In any case the cable will likely run 1gbit just fine.

So if I understand correctly you have your asus router plugged into the att router with ethernet and then you plug a second ethernet cable into the att router and you get good speeds. This would mean it is only a wifi issue.

What speeds are you considering "slow". You talk about using 2.4g. You are going to be lucky to get 100mbps on 2.4g. There just is not enough bandwidth. In addition your nieghbors are not just using 1 of those channels.
Most people are using channels 1-6 or 5-11. You can only fit two signal with no overlap when people use 40mhz channels which is very common no days. You have similar problems on 5g where they are attempting to use 160mhz channels. You must assume every channel is in use and it does little good to even try to tune it. The wifi scanners are worthless. They only show the routers they do not show end devices so you have no idea which routers sending alot of traffic or if they are just sitting idle sending out their id number.

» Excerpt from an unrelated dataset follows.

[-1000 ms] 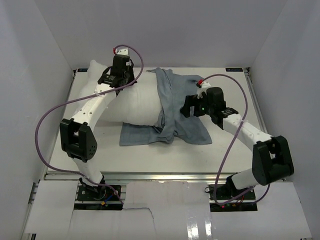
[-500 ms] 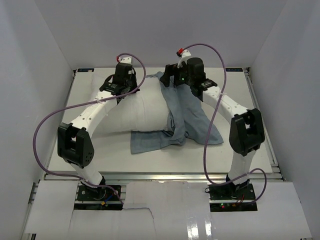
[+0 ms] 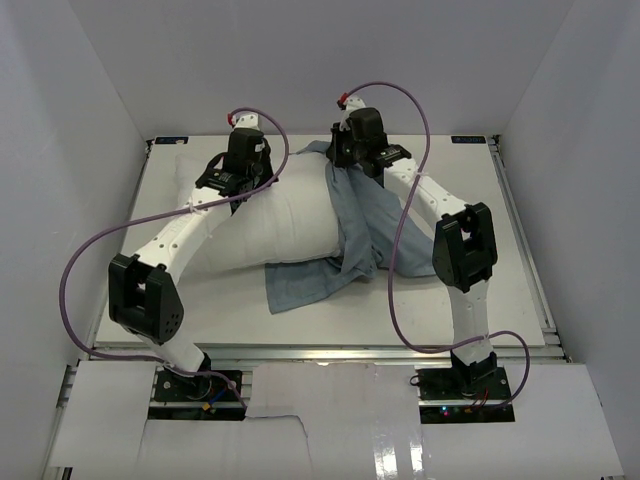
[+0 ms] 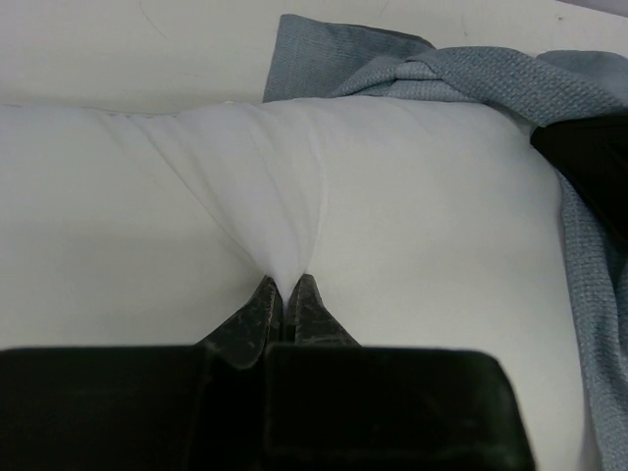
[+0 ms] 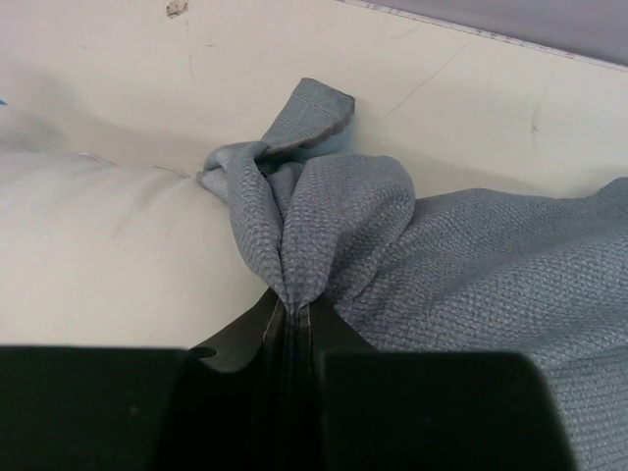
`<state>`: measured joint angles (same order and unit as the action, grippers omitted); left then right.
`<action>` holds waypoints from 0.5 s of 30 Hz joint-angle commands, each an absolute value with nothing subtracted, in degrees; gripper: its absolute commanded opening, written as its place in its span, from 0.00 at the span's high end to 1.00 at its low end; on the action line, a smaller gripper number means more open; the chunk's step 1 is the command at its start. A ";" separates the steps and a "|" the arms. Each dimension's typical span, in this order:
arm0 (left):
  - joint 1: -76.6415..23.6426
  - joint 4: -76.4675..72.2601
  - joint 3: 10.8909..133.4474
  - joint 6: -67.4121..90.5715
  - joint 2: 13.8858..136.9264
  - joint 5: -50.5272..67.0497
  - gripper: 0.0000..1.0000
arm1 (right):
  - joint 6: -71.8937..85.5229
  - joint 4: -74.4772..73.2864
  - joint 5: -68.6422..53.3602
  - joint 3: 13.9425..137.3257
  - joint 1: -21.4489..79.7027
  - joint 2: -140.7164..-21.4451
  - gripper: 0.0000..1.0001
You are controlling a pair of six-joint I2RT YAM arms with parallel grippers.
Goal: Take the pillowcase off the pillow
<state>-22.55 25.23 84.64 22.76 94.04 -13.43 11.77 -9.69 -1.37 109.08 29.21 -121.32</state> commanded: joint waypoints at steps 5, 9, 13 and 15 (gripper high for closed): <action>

I don't understand why you think the first router only broadcasts wifi6e.....unless you did something crazy like disable the 2.4g and 5g radios. All routers are backward compatible. They will connect with very old wifi1 devices by default. There are technical reasons you do not want to support really old stuff but out of the box the routers will connect to these devices.

The only reason the devices can't use wifi6e is they don't have a chip that can run 6ghz. They can connect to the 2.4 and 5 chips in the router.